- **PROVIDED MATERIAL**:
--

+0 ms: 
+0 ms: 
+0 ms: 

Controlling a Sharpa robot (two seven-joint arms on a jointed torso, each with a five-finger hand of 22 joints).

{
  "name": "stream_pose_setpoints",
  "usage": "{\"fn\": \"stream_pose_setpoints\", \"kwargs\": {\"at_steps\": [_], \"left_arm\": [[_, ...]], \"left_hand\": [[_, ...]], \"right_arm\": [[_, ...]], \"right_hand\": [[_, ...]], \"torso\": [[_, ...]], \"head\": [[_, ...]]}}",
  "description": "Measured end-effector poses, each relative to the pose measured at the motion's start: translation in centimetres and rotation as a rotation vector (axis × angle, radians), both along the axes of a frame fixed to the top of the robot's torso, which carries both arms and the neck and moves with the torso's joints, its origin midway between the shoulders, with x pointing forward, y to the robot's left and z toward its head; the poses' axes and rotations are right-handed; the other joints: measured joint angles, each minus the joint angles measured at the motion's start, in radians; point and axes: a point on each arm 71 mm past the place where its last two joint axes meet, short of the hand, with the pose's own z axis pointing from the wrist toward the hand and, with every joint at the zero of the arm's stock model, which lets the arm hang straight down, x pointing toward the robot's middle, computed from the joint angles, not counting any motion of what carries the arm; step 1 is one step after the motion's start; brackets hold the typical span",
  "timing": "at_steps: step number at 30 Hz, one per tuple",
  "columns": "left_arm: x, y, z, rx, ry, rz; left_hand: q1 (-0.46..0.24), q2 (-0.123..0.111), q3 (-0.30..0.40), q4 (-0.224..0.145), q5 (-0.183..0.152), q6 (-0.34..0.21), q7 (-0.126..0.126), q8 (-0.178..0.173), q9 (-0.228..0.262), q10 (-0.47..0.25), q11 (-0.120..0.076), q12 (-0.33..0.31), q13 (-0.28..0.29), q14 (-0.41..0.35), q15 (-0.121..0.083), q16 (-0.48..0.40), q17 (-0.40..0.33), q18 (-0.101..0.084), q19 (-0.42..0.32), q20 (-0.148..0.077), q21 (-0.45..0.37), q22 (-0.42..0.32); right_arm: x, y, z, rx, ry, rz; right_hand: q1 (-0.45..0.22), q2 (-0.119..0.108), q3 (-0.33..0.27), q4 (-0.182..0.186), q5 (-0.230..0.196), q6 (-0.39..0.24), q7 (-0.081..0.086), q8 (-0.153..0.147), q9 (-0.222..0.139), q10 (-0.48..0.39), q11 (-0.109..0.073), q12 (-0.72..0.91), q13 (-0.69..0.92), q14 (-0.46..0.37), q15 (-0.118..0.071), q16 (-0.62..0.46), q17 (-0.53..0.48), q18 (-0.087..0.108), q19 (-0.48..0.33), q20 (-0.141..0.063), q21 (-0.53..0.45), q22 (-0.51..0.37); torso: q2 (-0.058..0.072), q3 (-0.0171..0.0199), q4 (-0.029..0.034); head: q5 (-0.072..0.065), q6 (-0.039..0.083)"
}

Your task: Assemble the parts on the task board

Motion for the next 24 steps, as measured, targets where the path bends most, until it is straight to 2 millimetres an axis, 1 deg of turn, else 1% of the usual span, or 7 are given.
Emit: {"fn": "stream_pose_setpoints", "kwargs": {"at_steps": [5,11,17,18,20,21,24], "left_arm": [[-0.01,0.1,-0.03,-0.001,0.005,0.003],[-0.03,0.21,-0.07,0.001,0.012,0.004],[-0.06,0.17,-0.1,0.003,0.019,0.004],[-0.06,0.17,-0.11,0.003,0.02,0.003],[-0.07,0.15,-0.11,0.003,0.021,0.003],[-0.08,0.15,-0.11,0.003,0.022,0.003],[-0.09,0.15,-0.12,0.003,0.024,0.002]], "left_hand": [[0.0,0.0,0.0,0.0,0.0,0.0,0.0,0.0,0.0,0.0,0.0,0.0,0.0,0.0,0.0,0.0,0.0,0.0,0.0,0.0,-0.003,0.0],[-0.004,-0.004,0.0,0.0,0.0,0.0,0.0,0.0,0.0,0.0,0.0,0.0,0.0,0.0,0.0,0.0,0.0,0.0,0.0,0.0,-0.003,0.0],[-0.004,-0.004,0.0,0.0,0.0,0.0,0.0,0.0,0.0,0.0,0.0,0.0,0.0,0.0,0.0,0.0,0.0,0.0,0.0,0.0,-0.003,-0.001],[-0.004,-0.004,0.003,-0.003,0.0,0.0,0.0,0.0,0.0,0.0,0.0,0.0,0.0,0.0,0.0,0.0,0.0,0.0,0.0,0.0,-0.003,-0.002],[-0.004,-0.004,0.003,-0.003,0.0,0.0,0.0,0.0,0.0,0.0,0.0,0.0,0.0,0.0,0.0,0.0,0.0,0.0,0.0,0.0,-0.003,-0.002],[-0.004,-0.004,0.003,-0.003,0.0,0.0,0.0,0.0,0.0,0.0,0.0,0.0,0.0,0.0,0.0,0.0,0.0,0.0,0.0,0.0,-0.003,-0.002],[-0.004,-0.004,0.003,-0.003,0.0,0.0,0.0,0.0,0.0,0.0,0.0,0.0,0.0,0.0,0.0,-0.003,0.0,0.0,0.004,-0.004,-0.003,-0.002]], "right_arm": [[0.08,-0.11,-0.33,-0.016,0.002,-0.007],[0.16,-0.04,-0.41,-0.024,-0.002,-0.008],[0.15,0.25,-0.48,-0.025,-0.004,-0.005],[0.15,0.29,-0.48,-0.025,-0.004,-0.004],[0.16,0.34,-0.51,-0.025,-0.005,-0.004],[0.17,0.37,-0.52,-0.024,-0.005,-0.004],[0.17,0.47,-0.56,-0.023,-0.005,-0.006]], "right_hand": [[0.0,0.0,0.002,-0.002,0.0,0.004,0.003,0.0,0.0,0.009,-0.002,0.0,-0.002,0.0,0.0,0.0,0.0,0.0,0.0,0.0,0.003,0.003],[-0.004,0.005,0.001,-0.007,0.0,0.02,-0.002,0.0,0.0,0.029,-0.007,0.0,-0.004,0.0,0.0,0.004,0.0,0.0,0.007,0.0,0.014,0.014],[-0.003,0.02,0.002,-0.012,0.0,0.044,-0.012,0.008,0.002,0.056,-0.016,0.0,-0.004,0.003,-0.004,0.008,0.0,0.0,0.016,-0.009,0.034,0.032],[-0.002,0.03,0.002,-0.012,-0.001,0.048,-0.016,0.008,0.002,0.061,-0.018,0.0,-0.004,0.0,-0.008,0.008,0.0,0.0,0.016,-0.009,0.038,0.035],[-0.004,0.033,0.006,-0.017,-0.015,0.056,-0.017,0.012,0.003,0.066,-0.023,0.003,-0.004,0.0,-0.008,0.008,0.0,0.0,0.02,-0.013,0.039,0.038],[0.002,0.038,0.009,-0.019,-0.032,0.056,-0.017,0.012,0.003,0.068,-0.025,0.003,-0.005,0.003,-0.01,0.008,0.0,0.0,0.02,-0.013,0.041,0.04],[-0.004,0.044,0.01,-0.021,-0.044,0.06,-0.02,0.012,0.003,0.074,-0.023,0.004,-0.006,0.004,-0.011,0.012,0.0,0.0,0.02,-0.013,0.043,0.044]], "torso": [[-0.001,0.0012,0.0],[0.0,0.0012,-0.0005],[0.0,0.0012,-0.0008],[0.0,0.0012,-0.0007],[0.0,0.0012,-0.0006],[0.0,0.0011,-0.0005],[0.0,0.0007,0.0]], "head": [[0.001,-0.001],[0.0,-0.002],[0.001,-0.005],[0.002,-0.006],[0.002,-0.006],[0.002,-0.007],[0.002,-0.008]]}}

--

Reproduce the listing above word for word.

+0 ms: 
+0 ms: 
+0 ms: 

Controlling a Sharpa robot (two seven-joint arms on a jointed torso, each with a five-finger hand of 22 joints).

{
  "name": "stream_pose_setpoints",
  "usage": "{\"fn\": \"stream_pose_setpoints\", \"kwargs\": {\"at_steps\": [_], \"left_arm\": [[_, ...]], \"left_hand\": [[_, ...]], \"right_arm\": [[_, ...]], \"right_hand\": [[_, ...]], \"torso\": [[_, ...]], \"head\": [[_, ...]]}}",
  "description": "Measured end-effector poses, each relative to the pose measured at the motion's start: translation in centimetres and rotation as a rotation vector (axis × angle, radians), both along the axes of a frame fixed to the top of the robot's torso, which carries both arms and the neck and moves with the torso's joints, its origin midway between the shoulders, with x pointing forward, y to the robot's left and z toward its head; the poses' axes and rotations are right-handed; the other joints: measured joint angles, each minus the joint angles measured at the motion's start, in radians; point and axes: a point on each arm 71 mm past the place where its last two joint axes meet, short of the hand, with the pose's own z axis pointing from the wrist toward the hand and, with every joint at the zero of the arm's stock model, which lets the arm hang straight down, x pointing toward the robot's middle, computed from the joint angles, not counting any motion of what carries the arm; step 1 is one step after the motion's start; brackets hold the typical span",
  "timing": "at_steps: step number at 30 Hz, one per tuple",
  "columns": "left_arm: x, y, z, rx, ry, rz; left_hand: q1 (-0.46..0.24), q2 (-0.123..0.111), q3 (-0.30..0.40), q4 (-0.224..0.145), q5 (-0.183..0.152), q6 (-0.34..0.21), q7 (-0.126..0.126), q8 (-0.178..0.173), q9 (-0.228..0.262), q10 (-0.47..0.25), q11 (-0.120..0.076), q12 (-0.33..0.31), q13 (-0.28..0.29), q14 (-0.41..0.35), q15 (-0.121..0.083), q16 (-0.48..0.40), q17 (-0.40..0.33), q18 (-0.101..0.084), q19 (-0.42..0.32), q20 (-0.148..0.077), q21 (-0.45..0.37), q22 (-0.42..0.32); right_arm: x, y, z, rx, ry, rz; right_hand: q1 (-0.45..0.22), q2 (-0.119..0.108), q3 (-0.33..0.27), q4 (-0.182..0.186), q5 (-0.230..0.196), q6 (-0.39..0.24), q7 (-0.081..0.086), q8 (-0.153..0.147), q9 (-0.222..0.139), q10 (-0.48..0.39), q11 (-0.109..0.073), q12 (-0.72..0.91), q13 (-0.69..0.92), q14 (-0.46..0.37), q15 (-0.118..0.071), q16 (-0.62..0.46), q17 (-0.53..0.48), q18 (-0.087..0.108), q19 (-0.48..0.33), q20 (-0.141..0.063), q21 (-0.53..0.45), q22 (-0.51..0.37); torso: q2 (-0.058..0.072), q3 (-0.0171..0.0199), q4 (-0.029..0.034); head: q5 (-0.072..0.065), q6 (-0.039..0.083)"
}

Your task: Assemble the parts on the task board

Motion for the next 24 steps, as measured, targets where the path bends most, until it is straight to 2 millimetres an axis, 1 deg of turn, else 1% of the usual span, or 7 are given.
Emit: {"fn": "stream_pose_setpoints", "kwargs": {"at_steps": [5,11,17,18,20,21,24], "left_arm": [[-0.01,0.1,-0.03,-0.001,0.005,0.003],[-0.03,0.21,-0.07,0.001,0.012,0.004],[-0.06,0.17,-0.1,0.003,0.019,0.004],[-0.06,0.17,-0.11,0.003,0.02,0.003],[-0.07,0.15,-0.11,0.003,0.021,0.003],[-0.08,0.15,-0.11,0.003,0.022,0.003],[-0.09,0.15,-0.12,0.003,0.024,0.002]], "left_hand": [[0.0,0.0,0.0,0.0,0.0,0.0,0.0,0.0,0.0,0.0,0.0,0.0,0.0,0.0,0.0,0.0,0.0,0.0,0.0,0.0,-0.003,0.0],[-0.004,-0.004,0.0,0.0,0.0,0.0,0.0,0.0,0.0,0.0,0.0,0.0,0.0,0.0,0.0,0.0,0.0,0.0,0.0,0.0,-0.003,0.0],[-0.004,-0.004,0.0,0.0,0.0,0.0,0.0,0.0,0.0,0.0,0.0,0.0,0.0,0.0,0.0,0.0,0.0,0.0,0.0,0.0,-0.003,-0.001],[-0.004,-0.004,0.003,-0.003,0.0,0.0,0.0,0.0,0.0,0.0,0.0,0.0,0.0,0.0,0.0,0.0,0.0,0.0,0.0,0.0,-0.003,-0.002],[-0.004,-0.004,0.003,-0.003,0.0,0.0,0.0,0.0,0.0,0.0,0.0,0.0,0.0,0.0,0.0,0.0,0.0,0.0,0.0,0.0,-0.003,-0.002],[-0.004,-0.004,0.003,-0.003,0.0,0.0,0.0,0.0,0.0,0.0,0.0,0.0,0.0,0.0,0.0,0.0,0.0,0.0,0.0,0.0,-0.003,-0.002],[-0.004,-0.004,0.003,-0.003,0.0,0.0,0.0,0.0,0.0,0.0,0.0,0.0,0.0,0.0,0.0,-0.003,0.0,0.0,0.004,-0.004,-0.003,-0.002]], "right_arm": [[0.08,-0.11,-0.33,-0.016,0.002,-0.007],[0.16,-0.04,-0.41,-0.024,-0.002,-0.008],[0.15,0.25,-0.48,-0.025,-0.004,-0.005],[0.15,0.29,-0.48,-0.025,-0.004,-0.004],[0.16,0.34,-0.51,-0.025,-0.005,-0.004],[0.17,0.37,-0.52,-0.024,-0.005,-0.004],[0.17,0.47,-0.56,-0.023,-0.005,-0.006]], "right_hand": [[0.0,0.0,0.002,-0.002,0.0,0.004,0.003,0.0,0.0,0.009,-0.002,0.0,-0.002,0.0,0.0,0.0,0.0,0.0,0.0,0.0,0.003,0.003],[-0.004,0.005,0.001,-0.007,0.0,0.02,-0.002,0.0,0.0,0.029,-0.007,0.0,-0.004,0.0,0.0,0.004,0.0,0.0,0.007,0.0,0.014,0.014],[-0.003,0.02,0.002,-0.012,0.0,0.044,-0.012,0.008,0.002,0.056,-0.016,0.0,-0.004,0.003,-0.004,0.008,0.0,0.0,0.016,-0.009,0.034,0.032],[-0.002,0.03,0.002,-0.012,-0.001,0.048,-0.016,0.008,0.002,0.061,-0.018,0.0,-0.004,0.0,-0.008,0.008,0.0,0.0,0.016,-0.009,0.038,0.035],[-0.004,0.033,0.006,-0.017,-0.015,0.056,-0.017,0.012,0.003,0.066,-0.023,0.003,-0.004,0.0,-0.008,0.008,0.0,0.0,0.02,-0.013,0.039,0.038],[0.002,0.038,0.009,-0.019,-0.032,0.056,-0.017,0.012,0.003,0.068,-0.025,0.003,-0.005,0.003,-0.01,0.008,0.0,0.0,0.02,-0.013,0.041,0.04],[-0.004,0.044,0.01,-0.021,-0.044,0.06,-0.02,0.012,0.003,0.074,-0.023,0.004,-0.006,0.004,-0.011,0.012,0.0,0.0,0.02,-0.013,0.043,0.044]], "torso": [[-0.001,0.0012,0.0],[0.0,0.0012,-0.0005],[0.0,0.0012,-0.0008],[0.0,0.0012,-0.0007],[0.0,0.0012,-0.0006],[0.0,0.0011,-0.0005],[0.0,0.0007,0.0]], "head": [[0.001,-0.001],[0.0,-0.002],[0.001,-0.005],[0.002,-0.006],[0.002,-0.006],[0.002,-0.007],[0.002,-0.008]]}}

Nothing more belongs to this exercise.